■ What is needed
Working from the records below, repeat exactly the lines starting at the line that contains "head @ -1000" and ending at the line that contains "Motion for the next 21", inclusive.
Segment Start: Supplied material
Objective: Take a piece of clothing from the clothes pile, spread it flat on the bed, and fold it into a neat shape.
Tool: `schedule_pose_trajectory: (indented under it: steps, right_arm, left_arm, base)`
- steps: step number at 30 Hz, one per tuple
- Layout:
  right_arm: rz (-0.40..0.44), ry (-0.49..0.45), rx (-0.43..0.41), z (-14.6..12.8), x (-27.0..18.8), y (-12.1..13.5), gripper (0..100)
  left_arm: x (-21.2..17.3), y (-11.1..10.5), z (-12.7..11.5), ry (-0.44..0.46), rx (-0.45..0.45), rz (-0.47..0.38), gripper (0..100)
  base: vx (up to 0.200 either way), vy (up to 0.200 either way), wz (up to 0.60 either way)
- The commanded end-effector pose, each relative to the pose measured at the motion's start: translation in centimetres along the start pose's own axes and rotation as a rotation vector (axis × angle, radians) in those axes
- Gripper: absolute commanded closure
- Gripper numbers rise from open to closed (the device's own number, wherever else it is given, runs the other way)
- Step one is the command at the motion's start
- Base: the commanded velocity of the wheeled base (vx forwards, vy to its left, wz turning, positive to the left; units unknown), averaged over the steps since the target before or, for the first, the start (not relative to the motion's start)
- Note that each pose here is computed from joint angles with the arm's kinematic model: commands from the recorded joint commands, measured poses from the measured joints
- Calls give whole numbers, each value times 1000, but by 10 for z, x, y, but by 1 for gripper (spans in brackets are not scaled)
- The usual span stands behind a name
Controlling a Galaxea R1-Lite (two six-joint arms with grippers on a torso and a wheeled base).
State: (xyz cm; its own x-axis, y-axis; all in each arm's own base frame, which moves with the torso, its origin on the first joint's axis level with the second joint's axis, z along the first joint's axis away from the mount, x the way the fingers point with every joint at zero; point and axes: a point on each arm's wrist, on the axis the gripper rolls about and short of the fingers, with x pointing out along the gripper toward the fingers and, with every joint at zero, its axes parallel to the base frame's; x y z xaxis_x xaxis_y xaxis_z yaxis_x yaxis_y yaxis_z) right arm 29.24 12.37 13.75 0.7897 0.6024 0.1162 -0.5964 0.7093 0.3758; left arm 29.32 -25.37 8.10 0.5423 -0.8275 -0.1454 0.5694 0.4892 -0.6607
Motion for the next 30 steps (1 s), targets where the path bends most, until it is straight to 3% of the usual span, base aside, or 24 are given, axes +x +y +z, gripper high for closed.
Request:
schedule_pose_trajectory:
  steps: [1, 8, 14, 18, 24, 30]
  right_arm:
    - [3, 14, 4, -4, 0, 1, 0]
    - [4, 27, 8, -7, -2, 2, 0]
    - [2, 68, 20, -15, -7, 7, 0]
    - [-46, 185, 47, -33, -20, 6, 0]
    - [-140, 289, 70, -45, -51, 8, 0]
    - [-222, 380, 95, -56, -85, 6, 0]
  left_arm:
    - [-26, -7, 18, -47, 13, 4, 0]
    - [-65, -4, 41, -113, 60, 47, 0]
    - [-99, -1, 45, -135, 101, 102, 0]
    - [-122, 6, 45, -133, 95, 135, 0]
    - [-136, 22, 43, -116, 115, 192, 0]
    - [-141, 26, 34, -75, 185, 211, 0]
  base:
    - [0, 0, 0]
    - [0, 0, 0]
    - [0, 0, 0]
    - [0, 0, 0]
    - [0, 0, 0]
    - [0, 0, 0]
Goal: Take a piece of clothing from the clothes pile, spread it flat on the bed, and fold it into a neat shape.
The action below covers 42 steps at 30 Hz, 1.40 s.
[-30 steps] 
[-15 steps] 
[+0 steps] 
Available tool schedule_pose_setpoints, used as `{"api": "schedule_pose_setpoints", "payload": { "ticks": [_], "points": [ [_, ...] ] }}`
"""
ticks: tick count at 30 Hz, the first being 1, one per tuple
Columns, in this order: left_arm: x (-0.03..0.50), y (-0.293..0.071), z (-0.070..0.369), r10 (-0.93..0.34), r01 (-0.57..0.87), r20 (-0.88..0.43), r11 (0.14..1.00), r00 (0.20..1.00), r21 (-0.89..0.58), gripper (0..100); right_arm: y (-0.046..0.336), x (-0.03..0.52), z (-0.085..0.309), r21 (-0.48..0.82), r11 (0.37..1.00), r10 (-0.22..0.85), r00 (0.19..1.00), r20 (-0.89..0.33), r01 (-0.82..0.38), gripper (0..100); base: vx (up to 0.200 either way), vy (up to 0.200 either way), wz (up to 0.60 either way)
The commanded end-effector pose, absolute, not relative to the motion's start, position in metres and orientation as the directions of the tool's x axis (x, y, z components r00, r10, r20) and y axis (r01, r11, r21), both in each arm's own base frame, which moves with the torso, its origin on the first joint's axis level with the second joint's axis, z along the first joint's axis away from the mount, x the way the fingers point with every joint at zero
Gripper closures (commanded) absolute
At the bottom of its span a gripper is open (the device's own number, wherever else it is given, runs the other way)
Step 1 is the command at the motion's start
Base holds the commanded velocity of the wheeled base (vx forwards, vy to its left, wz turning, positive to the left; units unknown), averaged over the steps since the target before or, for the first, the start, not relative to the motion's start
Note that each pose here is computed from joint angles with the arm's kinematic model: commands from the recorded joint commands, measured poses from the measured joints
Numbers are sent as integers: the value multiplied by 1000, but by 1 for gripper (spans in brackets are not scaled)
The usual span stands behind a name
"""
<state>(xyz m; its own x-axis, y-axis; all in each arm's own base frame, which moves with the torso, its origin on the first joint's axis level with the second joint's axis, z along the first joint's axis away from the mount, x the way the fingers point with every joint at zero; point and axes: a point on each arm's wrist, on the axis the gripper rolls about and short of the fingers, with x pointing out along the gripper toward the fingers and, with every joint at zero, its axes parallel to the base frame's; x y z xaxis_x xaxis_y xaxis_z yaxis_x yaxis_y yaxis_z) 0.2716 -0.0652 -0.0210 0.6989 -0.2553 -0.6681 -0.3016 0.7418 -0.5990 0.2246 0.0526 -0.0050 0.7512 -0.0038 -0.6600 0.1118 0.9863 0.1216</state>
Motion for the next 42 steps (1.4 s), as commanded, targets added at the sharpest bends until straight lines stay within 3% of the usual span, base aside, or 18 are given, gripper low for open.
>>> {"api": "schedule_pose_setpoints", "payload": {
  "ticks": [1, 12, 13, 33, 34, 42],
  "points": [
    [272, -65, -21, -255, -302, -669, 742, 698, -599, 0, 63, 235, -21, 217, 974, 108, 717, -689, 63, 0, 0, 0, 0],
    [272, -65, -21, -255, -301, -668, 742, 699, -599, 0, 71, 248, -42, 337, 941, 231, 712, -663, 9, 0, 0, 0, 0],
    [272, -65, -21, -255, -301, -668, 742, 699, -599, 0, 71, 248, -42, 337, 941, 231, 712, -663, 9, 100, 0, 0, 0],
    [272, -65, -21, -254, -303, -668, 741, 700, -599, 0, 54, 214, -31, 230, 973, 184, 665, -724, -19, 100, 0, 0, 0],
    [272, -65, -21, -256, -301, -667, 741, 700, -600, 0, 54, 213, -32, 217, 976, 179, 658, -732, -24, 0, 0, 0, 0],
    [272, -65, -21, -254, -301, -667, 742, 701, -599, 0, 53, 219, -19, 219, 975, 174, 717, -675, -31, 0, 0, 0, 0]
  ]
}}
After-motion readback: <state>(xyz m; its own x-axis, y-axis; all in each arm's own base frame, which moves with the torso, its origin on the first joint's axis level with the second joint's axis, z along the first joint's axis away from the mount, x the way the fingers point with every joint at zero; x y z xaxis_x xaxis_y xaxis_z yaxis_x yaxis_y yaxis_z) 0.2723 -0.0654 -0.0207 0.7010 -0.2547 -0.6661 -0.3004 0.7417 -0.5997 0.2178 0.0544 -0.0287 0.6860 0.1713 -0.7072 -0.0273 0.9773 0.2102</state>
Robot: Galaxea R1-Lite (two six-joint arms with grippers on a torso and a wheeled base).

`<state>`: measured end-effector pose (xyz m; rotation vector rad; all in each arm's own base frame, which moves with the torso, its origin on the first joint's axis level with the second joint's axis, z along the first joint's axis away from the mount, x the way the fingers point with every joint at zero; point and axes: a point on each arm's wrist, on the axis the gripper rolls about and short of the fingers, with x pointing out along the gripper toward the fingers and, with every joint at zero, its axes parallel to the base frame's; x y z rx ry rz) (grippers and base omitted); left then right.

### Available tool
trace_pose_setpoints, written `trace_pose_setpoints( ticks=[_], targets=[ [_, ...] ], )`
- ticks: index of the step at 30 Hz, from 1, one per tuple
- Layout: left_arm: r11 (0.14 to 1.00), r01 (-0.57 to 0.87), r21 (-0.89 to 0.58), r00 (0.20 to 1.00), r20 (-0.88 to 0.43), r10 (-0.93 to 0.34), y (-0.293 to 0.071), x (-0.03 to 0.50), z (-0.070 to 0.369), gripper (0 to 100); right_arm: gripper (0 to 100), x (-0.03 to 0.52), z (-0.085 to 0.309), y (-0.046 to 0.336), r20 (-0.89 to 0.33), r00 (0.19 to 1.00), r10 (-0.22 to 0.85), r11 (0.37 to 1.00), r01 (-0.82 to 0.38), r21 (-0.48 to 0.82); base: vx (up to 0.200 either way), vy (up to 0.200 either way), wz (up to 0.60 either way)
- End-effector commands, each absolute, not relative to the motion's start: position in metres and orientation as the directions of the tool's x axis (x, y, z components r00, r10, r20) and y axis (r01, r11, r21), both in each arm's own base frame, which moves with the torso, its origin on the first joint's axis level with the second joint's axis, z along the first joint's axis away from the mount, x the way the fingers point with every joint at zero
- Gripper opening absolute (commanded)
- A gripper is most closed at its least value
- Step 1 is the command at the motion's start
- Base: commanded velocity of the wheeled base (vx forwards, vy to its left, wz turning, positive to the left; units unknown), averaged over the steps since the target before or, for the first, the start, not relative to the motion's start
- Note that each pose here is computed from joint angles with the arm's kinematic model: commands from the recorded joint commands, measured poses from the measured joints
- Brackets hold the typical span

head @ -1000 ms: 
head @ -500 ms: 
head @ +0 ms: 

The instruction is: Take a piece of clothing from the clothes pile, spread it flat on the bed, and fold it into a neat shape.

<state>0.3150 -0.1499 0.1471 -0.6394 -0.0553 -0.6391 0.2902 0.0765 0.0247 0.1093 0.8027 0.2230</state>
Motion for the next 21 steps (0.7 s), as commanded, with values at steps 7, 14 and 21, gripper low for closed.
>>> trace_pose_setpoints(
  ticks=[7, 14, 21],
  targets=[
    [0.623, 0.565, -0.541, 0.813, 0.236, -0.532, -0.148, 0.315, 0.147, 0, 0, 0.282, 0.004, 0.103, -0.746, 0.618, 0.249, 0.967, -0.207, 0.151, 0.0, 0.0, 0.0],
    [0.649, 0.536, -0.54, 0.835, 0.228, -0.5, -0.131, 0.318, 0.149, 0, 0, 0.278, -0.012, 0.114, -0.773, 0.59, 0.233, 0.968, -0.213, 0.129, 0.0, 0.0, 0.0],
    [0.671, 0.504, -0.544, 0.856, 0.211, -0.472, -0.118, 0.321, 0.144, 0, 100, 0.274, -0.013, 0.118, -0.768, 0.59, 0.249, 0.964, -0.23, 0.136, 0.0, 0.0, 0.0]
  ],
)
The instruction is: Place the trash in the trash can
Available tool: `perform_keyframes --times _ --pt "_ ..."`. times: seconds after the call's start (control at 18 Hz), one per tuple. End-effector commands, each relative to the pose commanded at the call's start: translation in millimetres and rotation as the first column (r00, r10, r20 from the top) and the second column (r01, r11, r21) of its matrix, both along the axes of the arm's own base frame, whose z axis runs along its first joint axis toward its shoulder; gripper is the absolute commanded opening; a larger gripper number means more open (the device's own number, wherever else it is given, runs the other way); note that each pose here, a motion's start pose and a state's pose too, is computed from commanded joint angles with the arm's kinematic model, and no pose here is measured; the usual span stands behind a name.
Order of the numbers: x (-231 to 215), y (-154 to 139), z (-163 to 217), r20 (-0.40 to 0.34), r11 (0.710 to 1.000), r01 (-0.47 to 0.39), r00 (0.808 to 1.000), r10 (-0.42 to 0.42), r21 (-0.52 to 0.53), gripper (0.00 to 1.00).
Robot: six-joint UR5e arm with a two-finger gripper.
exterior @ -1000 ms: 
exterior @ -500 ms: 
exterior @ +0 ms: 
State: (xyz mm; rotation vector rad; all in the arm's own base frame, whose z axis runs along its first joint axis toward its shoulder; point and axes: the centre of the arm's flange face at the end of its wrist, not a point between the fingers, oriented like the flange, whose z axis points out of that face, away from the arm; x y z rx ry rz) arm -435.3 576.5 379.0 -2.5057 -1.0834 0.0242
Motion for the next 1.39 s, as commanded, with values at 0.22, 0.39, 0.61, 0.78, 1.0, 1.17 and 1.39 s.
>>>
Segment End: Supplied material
■ Answer area
head @ -1000 ms: 
head @ -500 ms: 
head @ +0 ms: 

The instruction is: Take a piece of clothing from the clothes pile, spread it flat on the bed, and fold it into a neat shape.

<state>0.3150 -0.1499 0.1471 -0.6394 -0.0553 -0.6391 0.2902 0.0765 0.0247 0.1093 0.8027 0.2230</state>
Motion for the next 21 steps (0.7 s), as commanded, with values at steps 7, 14 and 21, gripper low for closed.

This exercise requires no further answer.